• _DIRECTIONS FOR THIS TASK_:
What follows is a listing to transcribe exactly, leaving the pictures out.
=== Section Start ===
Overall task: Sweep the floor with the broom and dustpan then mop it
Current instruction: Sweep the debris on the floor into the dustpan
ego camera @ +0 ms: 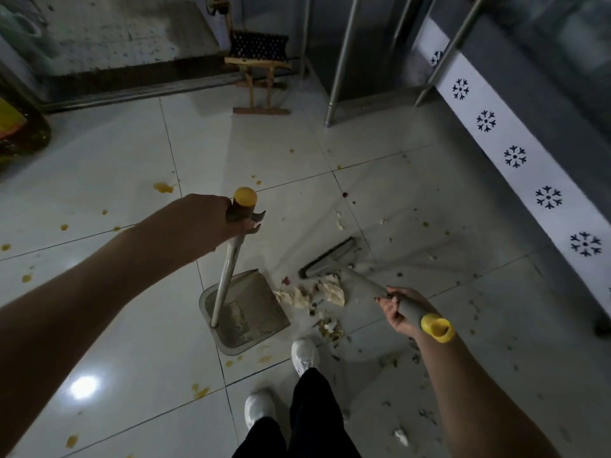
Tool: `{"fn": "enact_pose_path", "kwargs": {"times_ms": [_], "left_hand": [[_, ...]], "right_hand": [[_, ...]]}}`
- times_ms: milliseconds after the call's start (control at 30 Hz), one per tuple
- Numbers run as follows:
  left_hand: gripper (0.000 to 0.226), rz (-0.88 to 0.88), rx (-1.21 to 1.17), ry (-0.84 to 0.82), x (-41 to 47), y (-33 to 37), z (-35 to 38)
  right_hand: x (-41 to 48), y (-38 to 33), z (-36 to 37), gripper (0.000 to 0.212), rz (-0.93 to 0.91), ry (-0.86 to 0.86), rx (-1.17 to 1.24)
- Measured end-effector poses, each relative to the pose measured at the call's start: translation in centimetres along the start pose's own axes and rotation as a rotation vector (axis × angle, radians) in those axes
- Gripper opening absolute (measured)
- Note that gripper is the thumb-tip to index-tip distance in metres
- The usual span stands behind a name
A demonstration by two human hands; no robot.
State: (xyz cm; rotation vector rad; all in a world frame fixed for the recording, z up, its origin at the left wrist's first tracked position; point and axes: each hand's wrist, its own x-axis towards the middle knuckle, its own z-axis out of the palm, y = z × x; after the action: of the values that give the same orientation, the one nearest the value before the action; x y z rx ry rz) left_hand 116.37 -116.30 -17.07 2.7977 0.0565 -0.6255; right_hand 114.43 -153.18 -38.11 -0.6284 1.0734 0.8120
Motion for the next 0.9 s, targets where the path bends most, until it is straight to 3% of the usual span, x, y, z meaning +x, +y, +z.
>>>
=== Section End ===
• _EXERCISE OUTPUT_:
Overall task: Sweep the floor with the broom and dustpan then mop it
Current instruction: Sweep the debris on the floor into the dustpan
ego camera @ +0 ms: 
Tool: `{"fn": "enact_pose_path", "kwargs": {"times_ms": [_], "left_hand": [[_, ...]], "right_hand": [[_, ...]]}}`
- times_ms: milliseconds after the call's start (control at 30 Hz), one per tuple
- Numbers run as follows:
  left_hand: gripper (0.000 to 0.226), rz (-0.88 to 0.88), rx (-1.21 to 1.17), ry (-0.84 to 0.82), x (-41 to 47), y (-33 to 37), z (-35 to 38)
  right_hand: x (-41 to 48), y (-38 to 33), z (-36 to 37), gripper (0.000 to 0.212), rz (-0.93 to 0.91), ry (-0.86 to 0.86), rx (-1.17 to 1.24)
- Measured end-effector poses, each relative to the pose measured at the call's start: translation in centimetres along the start pose's own axes and rotation as a rotation vector (axis × angle, radians) in those axes
- Gripper opening absolute (measured)
- Note that gripper is the thumb-tip to index-tip distance in metres
- The usual span stands behind a name
A demonstration by two human hands; no robot.
State: (xyz cm; rotation vector rad; all in a world frame fixed for the recording, z up, its origin at the left wrist's first tracked position; point and axes: each hand's wrist, its own x-axis towards the middle knuckle, its own z-axis out of the palm, y = z × x; after the action: of the values that give the same orientation, the one nearest the value before the action; x y z rx ry rz) left_hand 116.37 -116.30 -17.07 2.7977 0.0565 -0.6255; right_hand 114.43 -153.18 -38.11 -0.6284 1.0734 0.8120
Motion for the next 0.9 s, targets where the path bends most, until it is straight to 3% of the usual span, x, y, z meaning +x, +y, +z.
>>>

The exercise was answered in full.